⟨

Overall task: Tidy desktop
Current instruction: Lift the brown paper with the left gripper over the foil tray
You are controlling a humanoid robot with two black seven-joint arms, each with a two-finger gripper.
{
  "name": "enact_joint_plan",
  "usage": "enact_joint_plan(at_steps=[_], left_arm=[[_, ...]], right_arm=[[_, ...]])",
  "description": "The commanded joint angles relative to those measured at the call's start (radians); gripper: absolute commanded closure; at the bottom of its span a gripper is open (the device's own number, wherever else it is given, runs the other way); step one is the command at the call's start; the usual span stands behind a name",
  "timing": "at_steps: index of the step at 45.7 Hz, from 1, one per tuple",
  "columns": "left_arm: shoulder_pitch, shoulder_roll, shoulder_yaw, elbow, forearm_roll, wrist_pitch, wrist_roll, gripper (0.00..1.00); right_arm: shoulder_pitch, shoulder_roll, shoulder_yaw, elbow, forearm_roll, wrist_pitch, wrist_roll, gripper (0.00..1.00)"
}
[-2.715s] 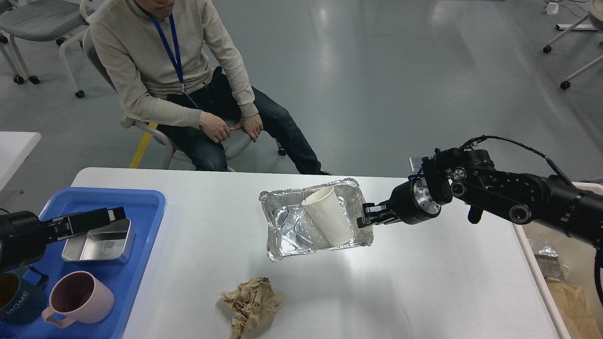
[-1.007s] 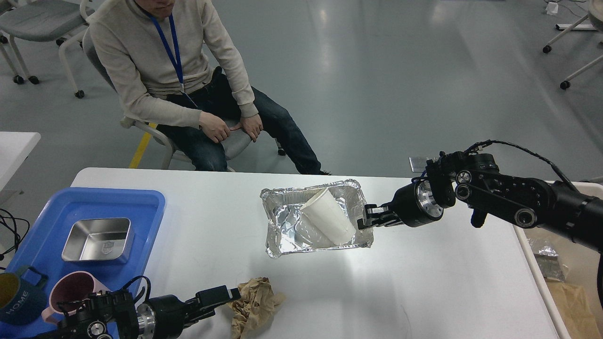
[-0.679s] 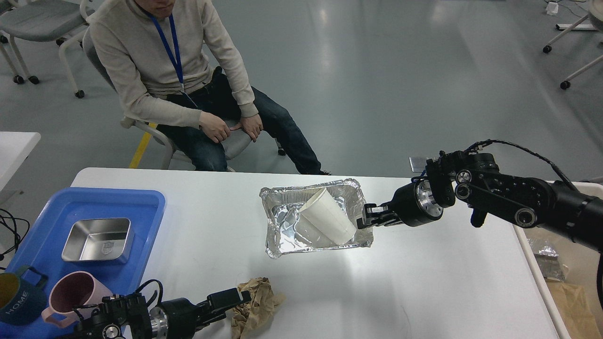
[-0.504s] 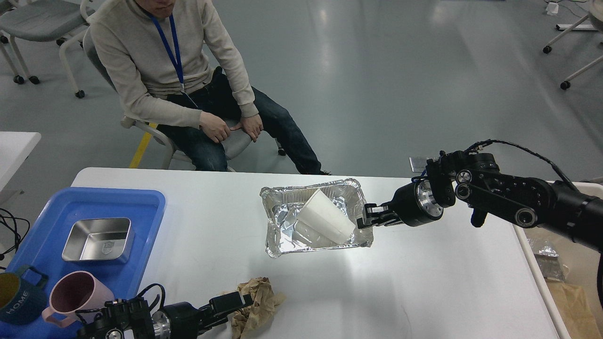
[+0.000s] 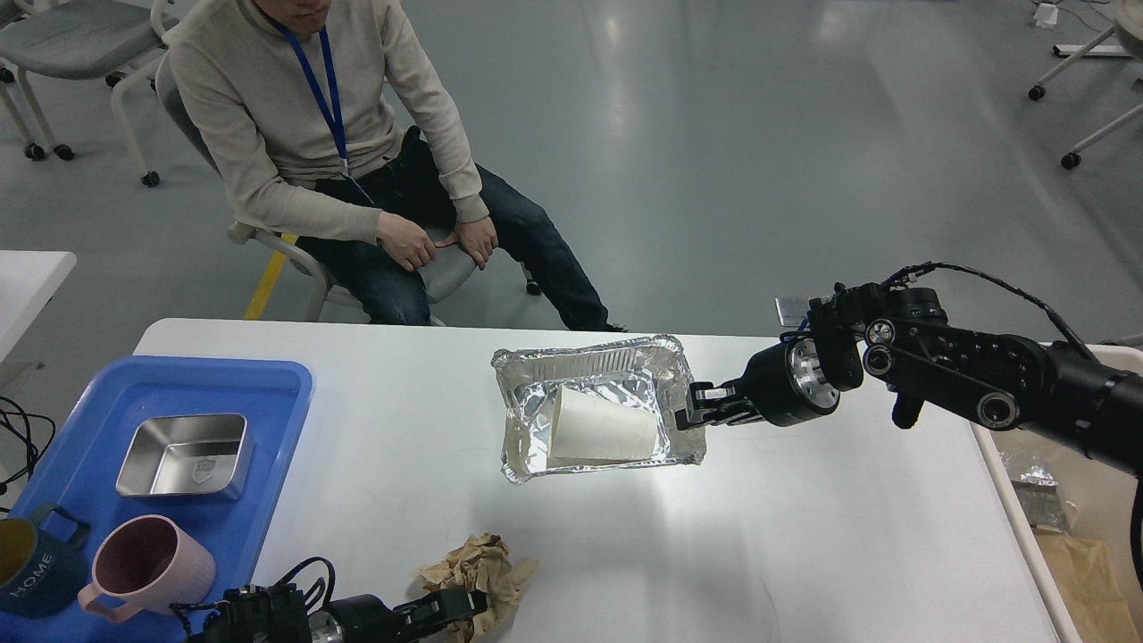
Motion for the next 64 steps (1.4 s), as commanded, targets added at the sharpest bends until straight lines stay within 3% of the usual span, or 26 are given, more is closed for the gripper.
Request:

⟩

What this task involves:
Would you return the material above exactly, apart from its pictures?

Result of this task:
Overall task: Tidy desktop
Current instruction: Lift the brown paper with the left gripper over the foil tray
You are controlling a humanoid robot with two black seven-joint arms, each with a two-finger gripper.
{
  "name": "enact_joint_plan",
  "usage": "enact_joint_plan(at_steps=[_], left_arm=[[_, ...]], right_arm=[[_, ...]])",
  "description": "The commanded joint angles relative to those measured at the call's start (radians); gripper: absolute commanded closure; at the bottom of its span a gripper is open (the device's own number, wherever else it is given, runs the other way); step one is the command at the call's start; the usual span stands behind a name",
  "timing": "at_steps: index of the step at 45.7 Hz, from 1, one per tuple",
  "columns": "left_arm: shoulder_pitch, shoulder_roll, shoulder_yaw, elbow, forearm_roll, wrist_pitch, wrist_roll, gripper (0.00..1.00); right_arm: shoulder_pitch, shoulder_roll, shoulder_yaw, elbow, forearm_roll, wrist_pitch, wrist_roll, gripper (0.00..1.00)"
}
[-2.715s] 
[-1.007s] 
[-0.679s] 
[-0.504s] 
[+0.000s] 
Motion for the next 64 steps (1.4 s), as commanded, targets added at the sharpest bends until straight lines stay within 3% of the usual span, or 26 are given, more is closed for the gripper.
Request:

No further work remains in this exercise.